• _Task description_:
Take the lines below beginning at the line that has "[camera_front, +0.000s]" and stopping after the line that has "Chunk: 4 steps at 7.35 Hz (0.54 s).", and print them exactly as they are, with no other lines.

• _Excerpts from a dataset_:
- - - - - - -

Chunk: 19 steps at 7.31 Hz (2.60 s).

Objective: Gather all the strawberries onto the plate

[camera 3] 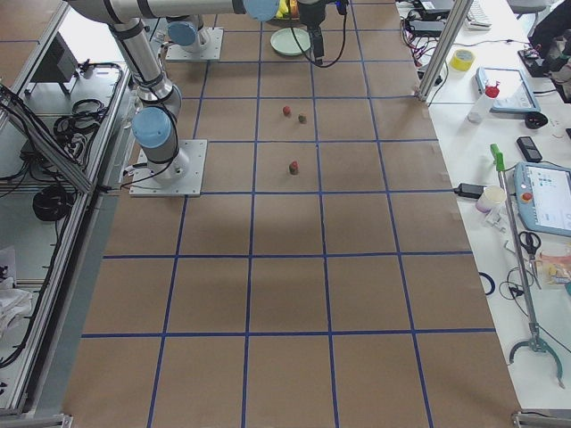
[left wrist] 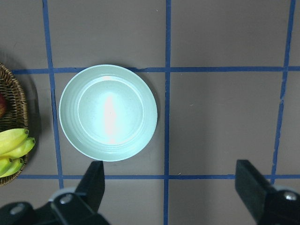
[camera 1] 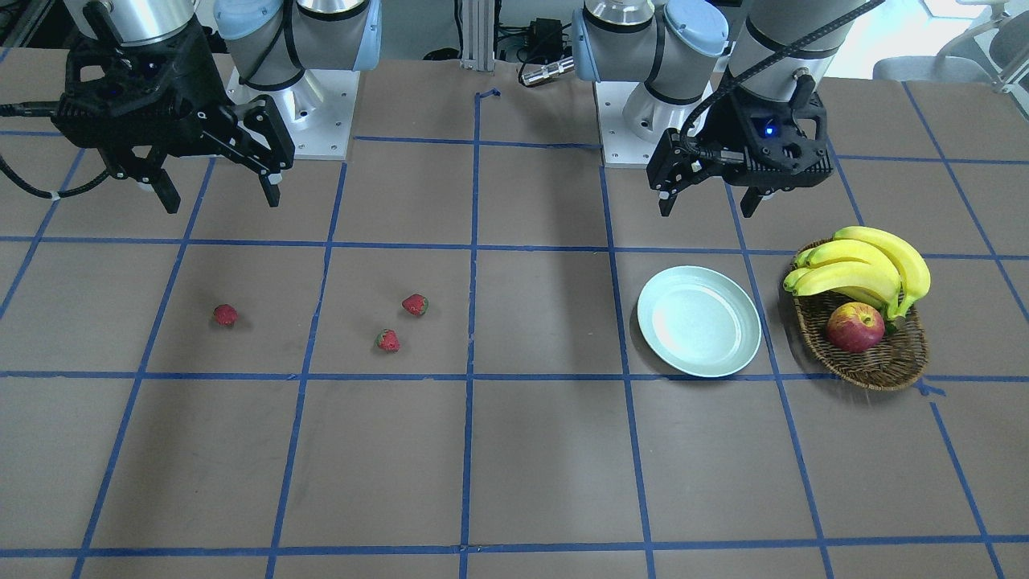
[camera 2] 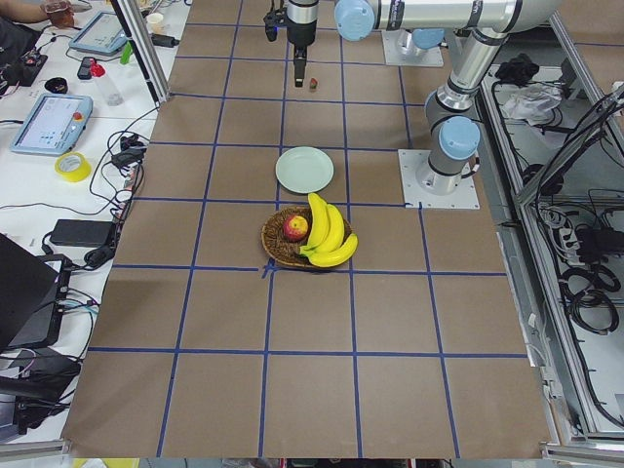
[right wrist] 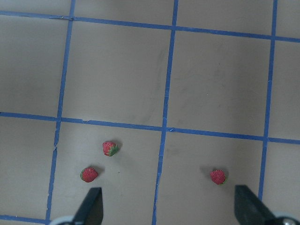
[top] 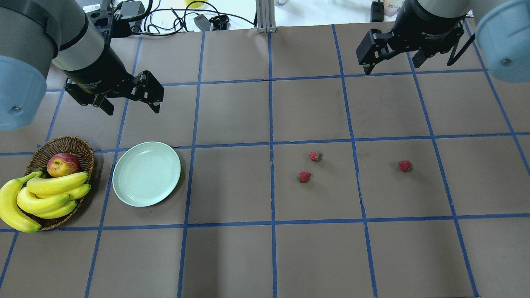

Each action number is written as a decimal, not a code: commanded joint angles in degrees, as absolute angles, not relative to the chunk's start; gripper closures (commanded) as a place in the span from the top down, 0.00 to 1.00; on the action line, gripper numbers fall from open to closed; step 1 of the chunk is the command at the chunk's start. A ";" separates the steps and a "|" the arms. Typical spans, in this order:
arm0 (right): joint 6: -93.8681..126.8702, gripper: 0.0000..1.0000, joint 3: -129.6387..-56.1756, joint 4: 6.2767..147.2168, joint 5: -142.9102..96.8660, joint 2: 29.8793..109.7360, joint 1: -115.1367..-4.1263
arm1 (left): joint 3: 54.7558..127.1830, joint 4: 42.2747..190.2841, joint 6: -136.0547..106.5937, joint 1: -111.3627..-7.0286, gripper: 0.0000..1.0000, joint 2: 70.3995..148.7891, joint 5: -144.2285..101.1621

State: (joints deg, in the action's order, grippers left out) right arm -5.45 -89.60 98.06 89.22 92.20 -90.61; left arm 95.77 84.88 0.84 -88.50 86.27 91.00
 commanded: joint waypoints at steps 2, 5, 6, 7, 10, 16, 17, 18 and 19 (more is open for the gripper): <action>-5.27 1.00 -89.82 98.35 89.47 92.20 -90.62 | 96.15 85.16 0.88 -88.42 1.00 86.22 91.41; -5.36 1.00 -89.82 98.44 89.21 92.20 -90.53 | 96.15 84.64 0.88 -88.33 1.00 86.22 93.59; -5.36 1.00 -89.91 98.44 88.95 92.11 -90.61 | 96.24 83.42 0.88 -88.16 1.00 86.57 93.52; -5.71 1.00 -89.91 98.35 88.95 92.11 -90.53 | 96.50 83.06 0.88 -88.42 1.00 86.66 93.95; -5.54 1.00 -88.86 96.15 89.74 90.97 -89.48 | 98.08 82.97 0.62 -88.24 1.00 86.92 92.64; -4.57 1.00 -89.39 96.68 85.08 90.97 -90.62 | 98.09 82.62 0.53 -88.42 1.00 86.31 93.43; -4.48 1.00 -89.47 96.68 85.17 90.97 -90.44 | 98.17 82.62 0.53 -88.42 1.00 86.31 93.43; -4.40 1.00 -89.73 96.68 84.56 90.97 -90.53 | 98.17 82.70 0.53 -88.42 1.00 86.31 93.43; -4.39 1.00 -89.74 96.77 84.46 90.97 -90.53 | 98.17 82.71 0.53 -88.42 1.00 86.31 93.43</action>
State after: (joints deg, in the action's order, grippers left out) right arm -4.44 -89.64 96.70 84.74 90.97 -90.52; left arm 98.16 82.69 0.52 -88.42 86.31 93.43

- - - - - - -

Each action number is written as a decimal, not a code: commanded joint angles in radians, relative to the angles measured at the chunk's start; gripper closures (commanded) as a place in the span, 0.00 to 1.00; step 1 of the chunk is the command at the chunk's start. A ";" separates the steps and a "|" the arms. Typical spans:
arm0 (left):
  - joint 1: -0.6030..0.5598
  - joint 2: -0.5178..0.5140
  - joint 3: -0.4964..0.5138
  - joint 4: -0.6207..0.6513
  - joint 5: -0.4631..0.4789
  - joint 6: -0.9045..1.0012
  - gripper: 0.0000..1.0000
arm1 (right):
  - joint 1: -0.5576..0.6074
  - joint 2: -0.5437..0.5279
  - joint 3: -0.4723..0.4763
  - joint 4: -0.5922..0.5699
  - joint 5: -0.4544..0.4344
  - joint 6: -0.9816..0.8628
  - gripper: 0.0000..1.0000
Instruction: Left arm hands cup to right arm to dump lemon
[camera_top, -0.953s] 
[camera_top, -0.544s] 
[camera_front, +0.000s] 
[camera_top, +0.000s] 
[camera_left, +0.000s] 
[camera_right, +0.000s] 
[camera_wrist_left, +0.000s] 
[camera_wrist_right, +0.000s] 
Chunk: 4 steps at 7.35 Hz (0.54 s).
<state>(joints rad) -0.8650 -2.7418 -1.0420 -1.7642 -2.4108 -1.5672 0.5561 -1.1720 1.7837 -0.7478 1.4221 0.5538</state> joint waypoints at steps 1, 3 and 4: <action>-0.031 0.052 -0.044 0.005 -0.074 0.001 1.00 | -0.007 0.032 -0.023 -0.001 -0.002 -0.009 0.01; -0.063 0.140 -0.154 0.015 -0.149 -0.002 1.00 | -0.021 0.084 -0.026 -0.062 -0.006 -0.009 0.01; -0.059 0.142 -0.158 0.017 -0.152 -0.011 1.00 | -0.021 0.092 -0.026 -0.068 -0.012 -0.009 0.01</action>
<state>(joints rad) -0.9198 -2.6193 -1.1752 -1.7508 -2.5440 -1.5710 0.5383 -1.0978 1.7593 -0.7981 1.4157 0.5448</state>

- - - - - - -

• _Final answer_:
[camera_front, +0.000s] 
[camera_top, +0.000s] 
[camera_left, +0.000s] 
[camera_right, +0.000s] 
[camera_wrist_left, +0.000s] 
[camera_wrist_right, +0.000s] 
Chunk: 4 steps at 7.35 Hz (0.54 s).

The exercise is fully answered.